A while back I read an interesting book.
Innumeracy: Mathematical Illiteracy And Its Consequences.
The author is John Allen Paulos.
Well, I am not a mathematician, nor even mathematically inclined, [I dropped out of algebra and took core-math in high school...] so mine won't be the review of a fanatic, nor even one based on comparison with other books that deal with the subject.
Reading this book was a serious diversion for me, but perhaps the fact that I actually enjoyed it is tantamount to suggesting that the author's method will appeal to a large readership.
He made the topic very interesting, and now I know what an algorithm is!
I will also be able to think critically about the next statistic I am persuaded to swallow, hook, line and integer!
The book presents a very convincing case for the author's conclusion that "probability, like logic, is not just for mathematicians anymore. It permeates our lives."
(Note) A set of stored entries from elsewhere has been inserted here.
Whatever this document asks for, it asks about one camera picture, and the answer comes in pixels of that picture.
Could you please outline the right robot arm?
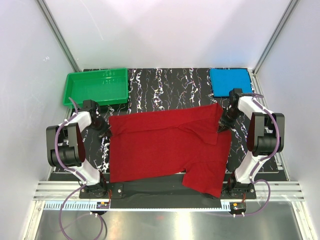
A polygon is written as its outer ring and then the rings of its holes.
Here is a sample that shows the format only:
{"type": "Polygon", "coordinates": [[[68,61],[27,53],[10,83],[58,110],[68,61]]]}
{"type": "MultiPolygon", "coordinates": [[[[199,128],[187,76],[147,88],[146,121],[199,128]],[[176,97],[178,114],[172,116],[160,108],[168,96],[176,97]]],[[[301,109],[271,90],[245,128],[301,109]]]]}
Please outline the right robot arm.
{"type": "Polygon", "coordinates": [[[234,128],[239,116],[245,115],[250,124],[247,132],[247,153],[240,166],[230,175],[223,193],[239,198],[254,191],[255,176],[276,153],[284,148],[285,115],[273,112],[258,102],[264,96],[244,93],[240,88],[229,92],[228,107],[223,109],[218,132],[234,128]]]}

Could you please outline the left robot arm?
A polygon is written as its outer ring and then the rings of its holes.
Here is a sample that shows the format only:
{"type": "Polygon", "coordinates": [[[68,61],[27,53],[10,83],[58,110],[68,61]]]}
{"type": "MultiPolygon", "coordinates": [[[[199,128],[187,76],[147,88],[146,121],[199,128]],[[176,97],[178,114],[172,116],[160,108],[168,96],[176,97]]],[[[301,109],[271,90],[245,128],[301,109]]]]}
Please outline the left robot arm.
{"type": "Polygon", "coordinates": [[[86,159],[82,132],[86,128],[98,131],[98,138],[111,137],[110,125],[100,114],[100,106],[93,100],[84,100],[82,107],[73,101],[75,112],[59,125],[46,128],[46,152],[50,166],[72,173],[80,181],[81,190],[89,196],[111,196],[102,172],[86,159]]]}

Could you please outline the red t shirt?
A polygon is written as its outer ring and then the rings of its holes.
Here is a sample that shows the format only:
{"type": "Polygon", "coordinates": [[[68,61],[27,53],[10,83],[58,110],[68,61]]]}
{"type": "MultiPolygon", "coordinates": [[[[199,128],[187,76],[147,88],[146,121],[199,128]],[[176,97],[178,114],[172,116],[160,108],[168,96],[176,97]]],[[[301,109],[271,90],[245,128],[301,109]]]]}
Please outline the red t shirt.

I found it fascinating how Paulos explained the complexities involved in the flipping of coins, or the rolling of dice... how that even asking someone out on a date is a foray into the world of probability. [Especially if I am the one asking for the date, since nine times out of ten, I will chicken out!]
Even my rating of this book as being 4 out of a possible 5 stars is an example of how much we knowingly or unknowingly rely on numerical criteria in our daily lives. I guess I'm saying that, all things being EQUAL, and given a RANDOM sampling, I'm ESTIMATING that CHANCES are that PROBABLY four out of five people will benefit greatly from this book.
Give or take a star, 1/5th of the time.